Пока глаза вели наблюдение, снаружи прошла волна, прямо над скалой, так что внутри воды можно было разглядеть коричневые водоросли. Зеленое волнение позади гальки вдруг нарушилось. Полоска пены разбилась и с шипением бросила к его ногам несколько голышей. Волна откатилась, и они, словно зубы, стукнулись друг о друга. Он наблюдал, как волны шли одна за другой, унося вместе с клочьями пены все больше и больше гальки. С каждым их возвращением количество гальки уменьшалось. Наружная сторона скалы больше не служила для волн преградой, а была, скорее, лишь слабым подобием защиты. Расселина все глубже и глубже вовлекалась в неудержимое движение зеленого дымящегося моря. Он метнулся прочь от прибывающей воды и повернулся лицом к скале. Темная, вонючая расселина, с сочащимися влагой водорослями, со своей неподвижной бессмысленной жизнью среди слизи и ракушек, была кусочком суши только дважды в день по милости луны. Он принял ее за что-то прочное, но по сути она была ловушкой в море, такой же враждебной всему живому, как мягкая холодная стихия прошлой ночи и миля находящейся под ним воды.
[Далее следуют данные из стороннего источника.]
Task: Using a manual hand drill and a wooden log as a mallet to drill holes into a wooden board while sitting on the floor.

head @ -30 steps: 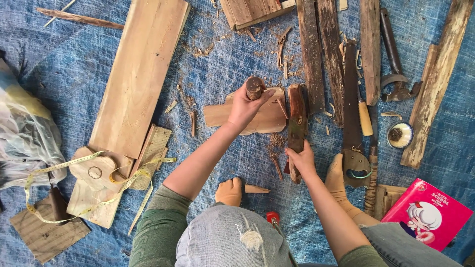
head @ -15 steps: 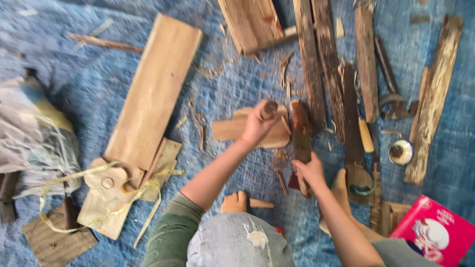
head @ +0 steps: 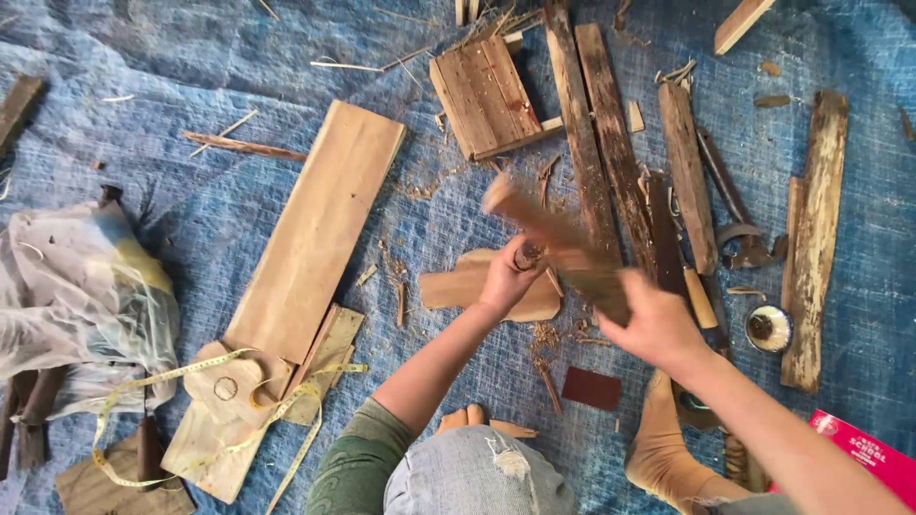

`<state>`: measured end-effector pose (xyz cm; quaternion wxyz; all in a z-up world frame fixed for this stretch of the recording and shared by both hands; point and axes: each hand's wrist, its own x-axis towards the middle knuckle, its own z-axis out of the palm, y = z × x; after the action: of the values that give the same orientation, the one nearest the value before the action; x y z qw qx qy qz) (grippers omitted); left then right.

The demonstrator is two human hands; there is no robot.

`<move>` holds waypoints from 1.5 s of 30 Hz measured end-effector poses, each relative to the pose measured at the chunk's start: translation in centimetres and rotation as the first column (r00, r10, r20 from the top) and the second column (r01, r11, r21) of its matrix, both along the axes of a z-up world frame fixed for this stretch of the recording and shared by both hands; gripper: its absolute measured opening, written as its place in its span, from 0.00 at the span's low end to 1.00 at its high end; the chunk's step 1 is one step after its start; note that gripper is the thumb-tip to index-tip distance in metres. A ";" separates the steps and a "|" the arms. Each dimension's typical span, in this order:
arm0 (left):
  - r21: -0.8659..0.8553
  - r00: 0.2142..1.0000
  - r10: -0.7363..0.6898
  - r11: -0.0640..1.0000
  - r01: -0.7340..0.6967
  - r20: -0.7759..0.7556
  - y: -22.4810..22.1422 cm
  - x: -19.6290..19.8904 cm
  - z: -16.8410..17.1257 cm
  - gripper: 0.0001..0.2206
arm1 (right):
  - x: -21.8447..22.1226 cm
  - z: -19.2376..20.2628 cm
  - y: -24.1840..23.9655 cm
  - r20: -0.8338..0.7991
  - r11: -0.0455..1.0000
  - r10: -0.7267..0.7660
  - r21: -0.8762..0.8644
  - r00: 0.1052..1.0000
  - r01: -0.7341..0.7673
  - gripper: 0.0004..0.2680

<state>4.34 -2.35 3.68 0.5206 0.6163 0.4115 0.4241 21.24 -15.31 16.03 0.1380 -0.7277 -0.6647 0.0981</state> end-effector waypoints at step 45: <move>-0.019 0.981 -0.184 0.982 0.186 0.055 0.0 -1.9 -0.2 0.12 | 12.2 2.0 -7.3 -0.266 0.535 -0.677 -0.818 0.687 0.210 0.18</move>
<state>2.41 -2.34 3.52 0.5759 0.6340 0.3435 0.3853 33.45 -22.65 18.06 0.0422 -0.8063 -0.2746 0.5222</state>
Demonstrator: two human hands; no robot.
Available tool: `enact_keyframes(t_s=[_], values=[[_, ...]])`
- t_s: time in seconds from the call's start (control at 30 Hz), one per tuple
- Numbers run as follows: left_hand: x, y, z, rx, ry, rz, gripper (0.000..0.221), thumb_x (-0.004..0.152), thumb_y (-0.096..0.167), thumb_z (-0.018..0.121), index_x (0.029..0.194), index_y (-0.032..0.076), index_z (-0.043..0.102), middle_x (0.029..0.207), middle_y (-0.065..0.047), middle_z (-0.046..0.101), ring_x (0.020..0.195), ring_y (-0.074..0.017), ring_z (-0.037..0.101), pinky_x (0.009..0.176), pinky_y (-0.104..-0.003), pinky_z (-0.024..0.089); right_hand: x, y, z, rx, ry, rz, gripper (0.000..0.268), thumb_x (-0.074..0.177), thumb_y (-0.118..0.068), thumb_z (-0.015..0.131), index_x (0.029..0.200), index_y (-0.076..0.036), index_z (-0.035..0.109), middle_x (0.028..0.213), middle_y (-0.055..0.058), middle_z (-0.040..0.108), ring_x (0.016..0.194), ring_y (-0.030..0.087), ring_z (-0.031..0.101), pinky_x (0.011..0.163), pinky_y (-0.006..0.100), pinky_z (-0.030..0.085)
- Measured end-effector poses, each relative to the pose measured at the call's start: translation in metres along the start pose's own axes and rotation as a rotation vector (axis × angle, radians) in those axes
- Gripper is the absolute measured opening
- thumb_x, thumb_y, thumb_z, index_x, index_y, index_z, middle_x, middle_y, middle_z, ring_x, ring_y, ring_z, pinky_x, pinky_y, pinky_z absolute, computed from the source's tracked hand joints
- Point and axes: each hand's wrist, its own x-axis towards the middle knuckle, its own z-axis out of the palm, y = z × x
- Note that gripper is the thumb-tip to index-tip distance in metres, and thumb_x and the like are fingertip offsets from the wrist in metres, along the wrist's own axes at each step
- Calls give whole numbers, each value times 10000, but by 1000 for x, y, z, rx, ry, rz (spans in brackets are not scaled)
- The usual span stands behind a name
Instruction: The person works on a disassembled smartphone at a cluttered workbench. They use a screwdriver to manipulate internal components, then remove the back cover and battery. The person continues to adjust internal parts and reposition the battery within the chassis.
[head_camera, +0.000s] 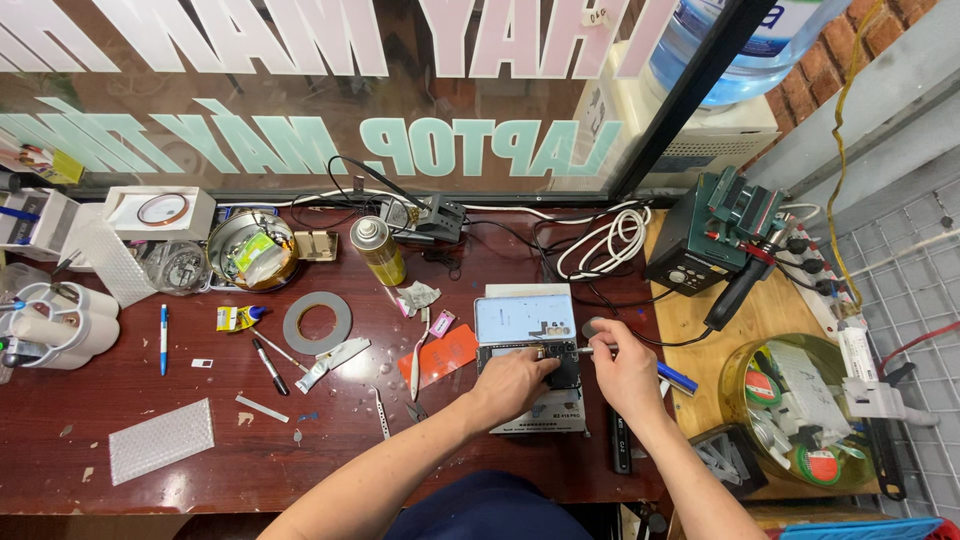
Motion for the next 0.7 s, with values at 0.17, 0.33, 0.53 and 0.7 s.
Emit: enact_keyframes(t_s=[0.17, 0.33, 0.53, 0.7], values=[[5, -6, 6, -12, -50, -36, 520, 837, 198, 770, 1336, 113, 653, 1018, -167, 688, 920, -333, 703, 775, -447, 571, 0, 11, 4, 78, 23, 89, 245, 933, -101, 641, 1173, -68, 670, 929, 108, 779, 745, 212, 789, 653, 344, 600], [6, -9, 8, -63, -26, -41, 510, 815, 190, 775, 1311, 134, 676, 1028, -156, 700, 944, -335, 704, 803, -451, 569, 3, 16, 6, 135, 41, 139, 237, 934, -101, 639, 1165, -66, 677, 926, 118, 781, 743, 226, 794, 659, 338, 616], [6, -8, 9, -54, -45, -55, 513, 825, 197, 772, 1323, 128, 668, 1030, -165, 695, 947, -339, 699, 806, -454, 565, -4, 3, 1, -235, 46, -248, 184, 948, -156, 655, 1110, -71, 672, 876, 173, 752, 783, 360, 738, 661, 435, 574], [5, -7, 7, -84, 18, -28, 500, 813, 213, 788, 1291, 108, 681, 1092, -155, 697, 959, -327, 706, 813, -440, 570, -2, -18, 6, -427, -146, -237, 153, 980, -187, 627, 1105, -103, 651, 818, 154, 741, 760, 376, 725, 636, 479, 567]])
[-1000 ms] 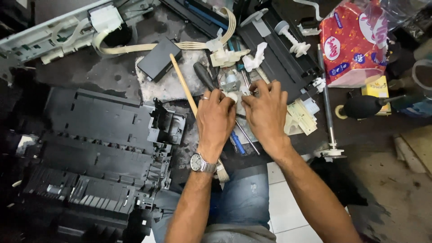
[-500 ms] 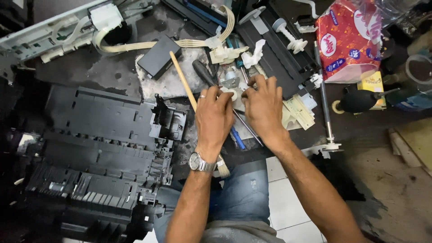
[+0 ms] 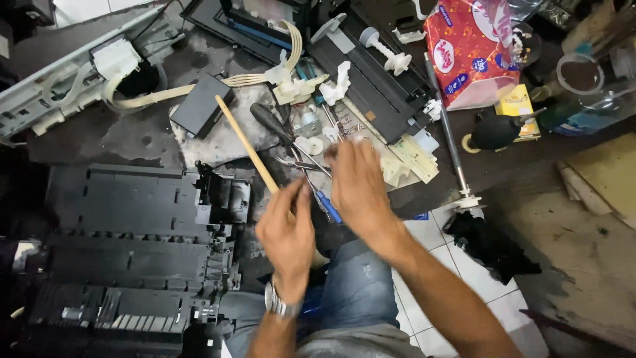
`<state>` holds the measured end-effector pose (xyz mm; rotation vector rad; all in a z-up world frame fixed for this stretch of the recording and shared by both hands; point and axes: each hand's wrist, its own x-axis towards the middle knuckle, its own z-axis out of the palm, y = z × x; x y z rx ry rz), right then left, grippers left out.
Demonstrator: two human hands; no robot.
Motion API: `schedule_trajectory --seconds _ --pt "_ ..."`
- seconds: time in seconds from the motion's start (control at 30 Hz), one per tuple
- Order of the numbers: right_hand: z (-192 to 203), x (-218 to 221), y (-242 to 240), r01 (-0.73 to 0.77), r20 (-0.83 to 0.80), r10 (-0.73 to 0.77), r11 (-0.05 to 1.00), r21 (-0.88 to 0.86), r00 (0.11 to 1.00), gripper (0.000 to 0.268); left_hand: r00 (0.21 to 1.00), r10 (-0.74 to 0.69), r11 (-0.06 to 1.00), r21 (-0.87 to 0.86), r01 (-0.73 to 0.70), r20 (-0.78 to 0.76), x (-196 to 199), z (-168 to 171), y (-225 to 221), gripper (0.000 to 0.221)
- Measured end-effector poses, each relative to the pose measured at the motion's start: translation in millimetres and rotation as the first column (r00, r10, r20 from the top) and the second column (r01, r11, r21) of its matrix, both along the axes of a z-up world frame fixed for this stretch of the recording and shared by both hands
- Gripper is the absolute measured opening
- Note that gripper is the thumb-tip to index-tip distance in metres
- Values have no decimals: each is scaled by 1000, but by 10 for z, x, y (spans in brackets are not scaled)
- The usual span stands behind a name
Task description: Disassembling, cleaning, and reassembling the internal components of an inkjet printer.
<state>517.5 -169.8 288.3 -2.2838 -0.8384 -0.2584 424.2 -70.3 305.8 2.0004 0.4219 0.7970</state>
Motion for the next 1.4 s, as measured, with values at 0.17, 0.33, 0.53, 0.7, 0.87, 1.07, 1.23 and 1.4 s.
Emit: schedule_trajectory --seconds 0.17,0.33,0.53,0.7,0.87,1.07,1.23,1.4 --pt "115 -821 -207 182 -593 208 829 529 778 19 980 -80 984 -172 49 -180 -431 89 -237 28" --pt "-111 -1129 -318 403 -690 421 588 702 588 15 981 -128 950 -303 80 -143 -635 101 -310 28" --pt "-106 -1072 -364 358 -630 502 536 764 592 12 987 -113 978 -190 89 -116 -631 149 -200 22" --pt "-37 -949 -484 350 -662 525 576 739 534 14 981 -193 981 -42 192 -32 -561 185 -131 19" --pt "14 -809 -571 289 -670 452 657 697 589 15 959 -280 954 -129 272 -44 -485 253 -116 12" --pt "61 -648 -604 188 -672 276 826 531 687 8 954 -274 938 -256 236 -125 -364 206 -121 8" --pt "-5 -651 -563 172 -589 215 830 530 779 9 969 -246 909 -348 231 0 -354 146 -51 7" --pt "31 -678 -544 213 -590 160 833 511 791 7 966 -257 893 -374 250 32 -335 148 -26 8"
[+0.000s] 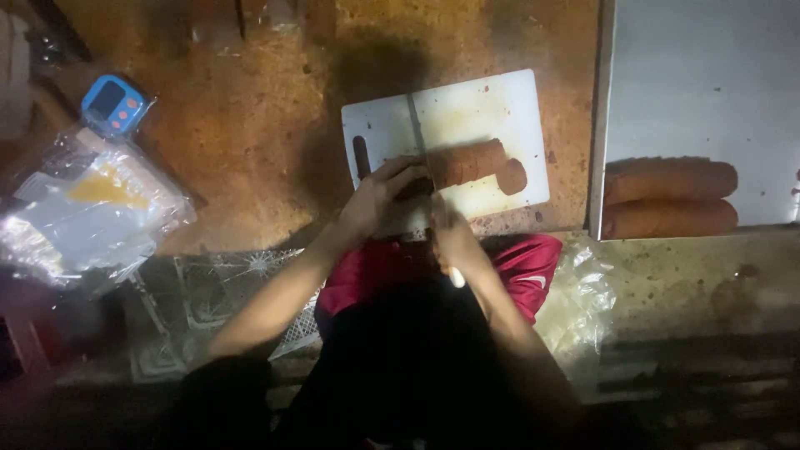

Его крик совпал с криком чайки, и он пришел в себя, прижался лбом к скале, пережидая, пока перестанет колотиться сердце. Ноги окатило пеной. Он взглянул вниз. Гальки, на которой можно было стоять, осталось совсем мало. Голыши, которых коснулись руки, когда его вынесло к скале, желтыми и зелеными точками виднелись из-под покрывающей их на фут пляшущей воды. Он снова повернулся лицом к скале и громко скомандовал себе:

— Лезь.

И он полез, нащупывая точки опоры. Мест, за которые можно было уцепиться, оказалось много. Слабые, набрякшие руки хватались за мокрые выступы. Он ненадолго приник к скале, собираясь с силами. Приподнял правую ногу и тут же уронил в выемку в форме пепельницы. Пепельница была с кромкой острой, но в меру, и не оцарапала ногу. Он оторвал лоб от покрытой водорослями поверхности и с усилием потянулся кверху, пока не выпрямилась правая нога. Теперь повисла левая и закачалась. Но он и ее подтянул, поставил пальцы на выступ и замер, распластавшись всего в нескольких дюймах над галькой. У самого лица оказалась расселина, и он вглядывался в ее дальний темный угол, прислушиваясь к звуку мерно падающих, невидимых капель, словно завидовал их спокойствию. Капля за каплей утекало время. Две картинки распались на части.